Interesting - this SIGINT was two seconds before the final SIGQUIT/SIGTERM. Because of the interleaving of storagenode-updater logs, could this be that the updater decided the node needed updating?

Do you have anything in your kernel logs indicating something else decided to SIGINT/SIGTERM? Does dmesg report that the oom killer has activated?

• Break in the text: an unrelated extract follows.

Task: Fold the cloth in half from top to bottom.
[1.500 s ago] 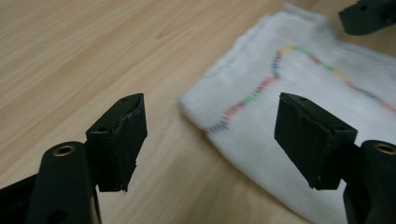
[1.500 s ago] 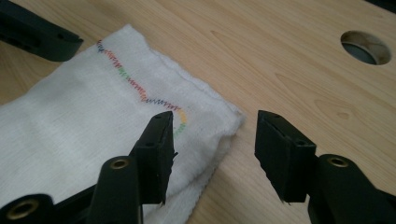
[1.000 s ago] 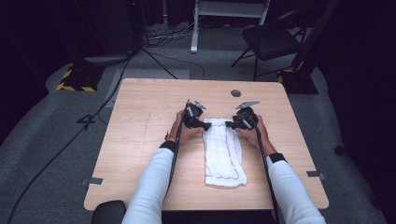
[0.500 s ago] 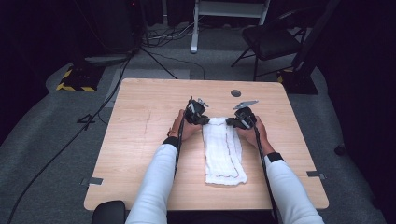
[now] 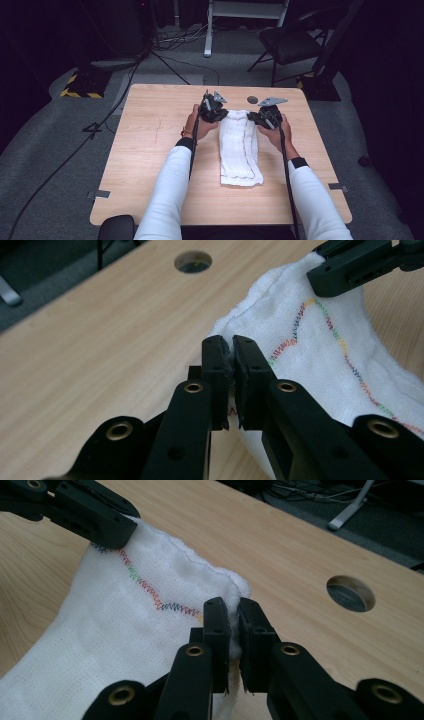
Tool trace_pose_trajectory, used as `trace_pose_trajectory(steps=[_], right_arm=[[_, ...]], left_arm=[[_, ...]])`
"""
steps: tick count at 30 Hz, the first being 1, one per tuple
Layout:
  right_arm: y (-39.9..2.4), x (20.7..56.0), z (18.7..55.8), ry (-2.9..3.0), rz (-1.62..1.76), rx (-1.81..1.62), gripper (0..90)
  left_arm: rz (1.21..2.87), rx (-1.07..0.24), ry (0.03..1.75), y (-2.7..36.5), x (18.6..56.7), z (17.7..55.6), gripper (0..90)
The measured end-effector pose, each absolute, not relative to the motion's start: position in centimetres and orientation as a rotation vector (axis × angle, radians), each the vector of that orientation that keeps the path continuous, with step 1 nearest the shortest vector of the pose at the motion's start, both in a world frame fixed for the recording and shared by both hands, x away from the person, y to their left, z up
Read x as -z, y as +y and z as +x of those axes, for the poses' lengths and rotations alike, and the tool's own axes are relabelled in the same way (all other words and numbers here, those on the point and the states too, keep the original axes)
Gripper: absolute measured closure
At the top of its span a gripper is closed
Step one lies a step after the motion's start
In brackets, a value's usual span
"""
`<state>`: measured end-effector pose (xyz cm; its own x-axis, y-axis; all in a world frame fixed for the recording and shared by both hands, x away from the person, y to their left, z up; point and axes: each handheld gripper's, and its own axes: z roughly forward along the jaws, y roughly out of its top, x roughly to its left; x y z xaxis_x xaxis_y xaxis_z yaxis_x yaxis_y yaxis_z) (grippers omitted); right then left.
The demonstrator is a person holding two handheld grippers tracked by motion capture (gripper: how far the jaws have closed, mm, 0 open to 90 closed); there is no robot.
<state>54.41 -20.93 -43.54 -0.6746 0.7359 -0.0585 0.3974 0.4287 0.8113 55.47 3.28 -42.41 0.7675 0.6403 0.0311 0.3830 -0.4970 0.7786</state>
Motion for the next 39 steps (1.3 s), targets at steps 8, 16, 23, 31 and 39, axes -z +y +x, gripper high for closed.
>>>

Krispi · October 9, 2023, 9:04pm

After the start, the current version of v1.88.3. I think yesterday (before this happened) I was on the previous version.

How do I see kernel logs?

jtolio · October 9, 2023, 9:30pm

There’s a program called dmesg that you can run as root or with sudo that will give you the kernel log buffer. dmesg -w if you want to watch what’s happening. I don’t know much about your setup though and so maybe the place to find the activity of other things happening in your system is systemd (journalctl -f) or inside /var/log or something.

daki82 · October 9, 2023, 9:38pm

You have to find the Fatal in the logs.

wich drives ?/ file system?

Krispi · October 9, 2023, 10:53pm

dmesg: What should I be looking for? This is a big dump.

FATAL: I don’t see any FATAL log record (I only see FATAL in the Piece ID - I don’t think that is what you are looking for)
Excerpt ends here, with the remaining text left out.